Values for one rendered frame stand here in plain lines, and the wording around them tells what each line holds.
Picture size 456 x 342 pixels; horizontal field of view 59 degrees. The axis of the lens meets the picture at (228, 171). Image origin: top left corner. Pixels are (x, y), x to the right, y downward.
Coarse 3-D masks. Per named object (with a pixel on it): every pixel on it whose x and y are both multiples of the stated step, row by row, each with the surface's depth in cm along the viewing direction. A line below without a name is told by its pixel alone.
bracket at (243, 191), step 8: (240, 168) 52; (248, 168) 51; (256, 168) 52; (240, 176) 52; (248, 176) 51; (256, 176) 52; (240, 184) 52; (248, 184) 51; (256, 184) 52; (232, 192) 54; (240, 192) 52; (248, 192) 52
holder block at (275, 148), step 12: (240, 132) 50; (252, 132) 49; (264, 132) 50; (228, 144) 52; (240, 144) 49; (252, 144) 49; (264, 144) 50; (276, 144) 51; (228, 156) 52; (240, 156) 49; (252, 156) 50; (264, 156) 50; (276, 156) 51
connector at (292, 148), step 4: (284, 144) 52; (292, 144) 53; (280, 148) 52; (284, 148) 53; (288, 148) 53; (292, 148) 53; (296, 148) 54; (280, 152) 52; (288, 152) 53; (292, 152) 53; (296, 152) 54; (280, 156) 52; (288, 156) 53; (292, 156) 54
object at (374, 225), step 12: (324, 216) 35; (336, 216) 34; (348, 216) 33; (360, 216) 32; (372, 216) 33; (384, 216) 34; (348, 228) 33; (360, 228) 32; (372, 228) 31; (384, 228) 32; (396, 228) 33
---
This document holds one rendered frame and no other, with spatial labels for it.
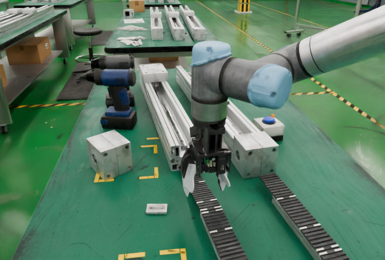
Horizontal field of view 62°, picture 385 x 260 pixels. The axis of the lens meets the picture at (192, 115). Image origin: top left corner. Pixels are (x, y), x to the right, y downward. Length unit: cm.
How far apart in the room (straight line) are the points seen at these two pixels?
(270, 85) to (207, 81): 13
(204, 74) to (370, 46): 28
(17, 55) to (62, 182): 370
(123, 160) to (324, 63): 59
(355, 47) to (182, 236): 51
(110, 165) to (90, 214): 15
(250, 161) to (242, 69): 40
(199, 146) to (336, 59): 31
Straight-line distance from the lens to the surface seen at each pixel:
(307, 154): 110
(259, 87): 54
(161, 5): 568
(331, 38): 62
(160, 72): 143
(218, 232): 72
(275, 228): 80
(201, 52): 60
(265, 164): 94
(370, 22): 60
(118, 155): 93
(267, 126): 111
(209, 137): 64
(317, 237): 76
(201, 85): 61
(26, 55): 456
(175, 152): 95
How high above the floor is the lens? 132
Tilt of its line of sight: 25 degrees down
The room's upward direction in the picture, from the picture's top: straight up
...
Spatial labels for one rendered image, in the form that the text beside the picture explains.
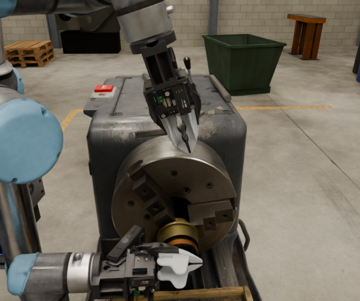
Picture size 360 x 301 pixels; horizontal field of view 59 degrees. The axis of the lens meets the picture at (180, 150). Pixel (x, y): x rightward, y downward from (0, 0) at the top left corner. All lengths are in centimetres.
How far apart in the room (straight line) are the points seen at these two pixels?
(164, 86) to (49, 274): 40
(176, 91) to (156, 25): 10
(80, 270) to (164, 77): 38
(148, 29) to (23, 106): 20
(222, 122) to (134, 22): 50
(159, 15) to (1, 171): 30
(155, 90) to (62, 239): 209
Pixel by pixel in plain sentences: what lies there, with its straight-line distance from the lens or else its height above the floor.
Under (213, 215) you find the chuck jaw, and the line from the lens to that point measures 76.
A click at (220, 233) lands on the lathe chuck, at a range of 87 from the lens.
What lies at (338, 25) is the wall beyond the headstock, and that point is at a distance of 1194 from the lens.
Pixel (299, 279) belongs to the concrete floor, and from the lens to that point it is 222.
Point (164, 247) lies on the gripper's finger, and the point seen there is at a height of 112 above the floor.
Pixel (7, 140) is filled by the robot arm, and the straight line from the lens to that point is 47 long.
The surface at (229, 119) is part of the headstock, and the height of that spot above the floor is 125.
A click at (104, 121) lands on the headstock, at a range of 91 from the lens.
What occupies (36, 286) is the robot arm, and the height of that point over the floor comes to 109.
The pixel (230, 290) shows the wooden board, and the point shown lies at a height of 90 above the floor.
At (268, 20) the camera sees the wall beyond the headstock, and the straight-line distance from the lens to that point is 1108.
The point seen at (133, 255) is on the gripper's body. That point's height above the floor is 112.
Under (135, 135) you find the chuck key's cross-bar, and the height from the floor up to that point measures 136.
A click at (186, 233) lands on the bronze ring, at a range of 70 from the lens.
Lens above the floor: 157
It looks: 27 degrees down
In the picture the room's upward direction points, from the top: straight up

* _Try it_: Using the entries above, give back exactly the line containing "Lens above the floor: 157", the line containing "In the picture the", and every line between them, and nothing else.

* _Response below_:
Lens above the floor: 157
It looks: 27 degrees down
In the picture the room's upward direction points, from the top: straight up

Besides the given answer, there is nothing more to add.